Den se arrellanó en su formacatre y sonrió. La venganza sería muy dulce.

En los altavoces de hipersonido se escuchaban los marciales acordes de la primera estrofa del Himno de la República, la música que tradicionalmente se ponía cuando acudía de visita un oficial de rango o un alto dignatario. Por supuesto, Den no pertenecía al ejército, por lo que técnicamente no estaba obligado a aparecer junto a los demás. Pero no pasaba nada por ser un poco amable.

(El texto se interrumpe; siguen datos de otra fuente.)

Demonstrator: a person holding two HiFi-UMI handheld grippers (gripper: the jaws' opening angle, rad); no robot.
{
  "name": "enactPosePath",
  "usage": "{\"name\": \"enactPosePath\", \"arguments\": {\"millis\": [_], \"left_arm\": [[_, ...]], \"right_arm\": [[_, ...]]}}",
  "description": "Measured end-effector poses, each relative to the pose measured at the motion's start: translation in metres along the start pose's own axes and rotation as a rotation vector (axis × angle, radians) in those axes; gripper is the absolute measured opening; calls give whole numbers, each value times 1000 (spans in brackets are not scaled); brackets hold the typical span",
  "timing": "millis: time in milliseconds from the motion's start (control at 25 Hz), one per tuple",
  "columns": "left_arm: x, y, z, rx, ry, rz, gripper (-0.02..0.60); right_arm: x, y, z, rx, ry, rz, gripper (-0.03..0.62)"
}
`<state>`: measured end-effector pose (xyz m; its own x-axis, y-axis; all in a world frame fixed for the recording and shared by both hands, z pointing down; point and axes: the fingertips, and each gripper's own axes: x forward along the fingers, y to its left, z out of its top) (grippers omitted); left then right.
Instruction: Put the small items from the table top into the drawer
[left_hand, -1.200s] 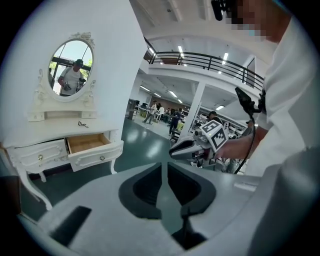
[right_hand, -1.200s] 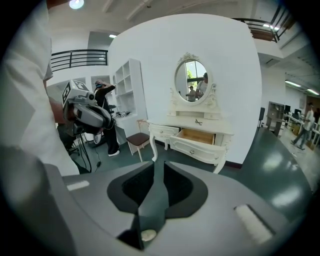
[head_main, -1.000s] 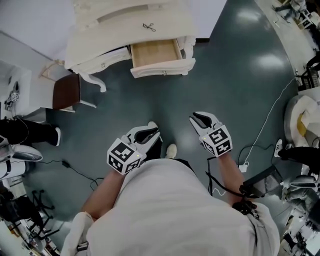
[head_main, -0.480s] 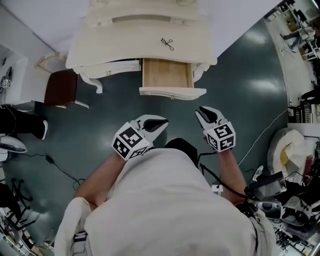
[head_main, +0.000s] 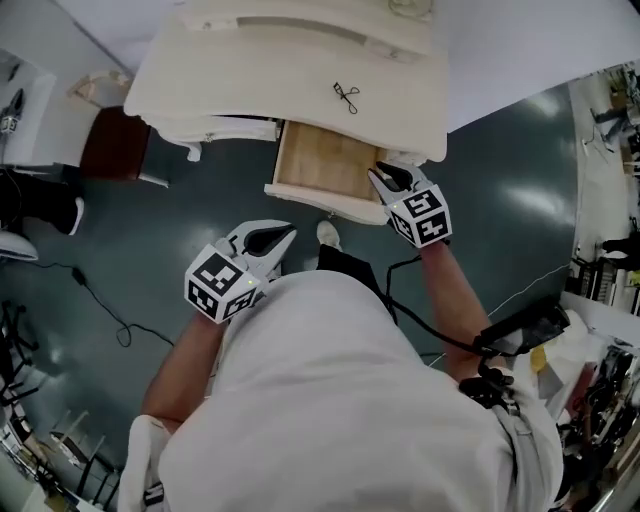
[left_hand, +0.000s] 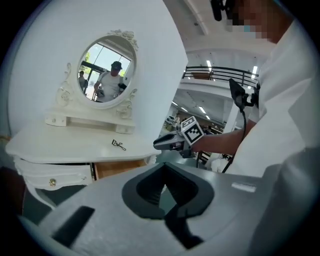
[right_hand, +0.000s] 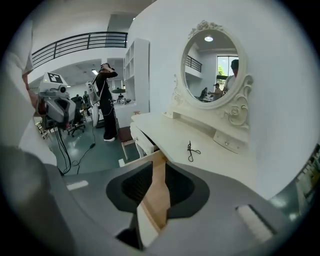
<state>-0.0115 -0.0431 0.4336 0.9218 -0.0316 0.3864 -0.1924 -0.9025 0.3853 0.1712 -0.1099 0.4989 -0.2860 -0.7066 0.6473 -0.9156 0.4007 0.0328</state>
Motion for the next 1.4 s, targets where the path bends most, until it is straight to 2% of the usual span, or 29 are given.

Sólo había hablado una vez con el oficial sakiyano, y por poco tiempo, antes de llegar a Drongar, Pero por lo que había oído en la base, el almirante Bleyd gozaba de mucha admiración. Tenía cualidades de mando y era imposible cuestionar su valor personal, su orgullo y su honor. Den no conocía mucho la cultura sakiyana, pero sabía que la sociedad estaba estructurada en torno a complejas unidades familiares y políticas, y el honor, la dignidad y el respeto tenían un papel muy importante en ellas, tanto que había multitud de permutaciones sutiles, pero distintas, cada una con su propio nombre y sus reglas.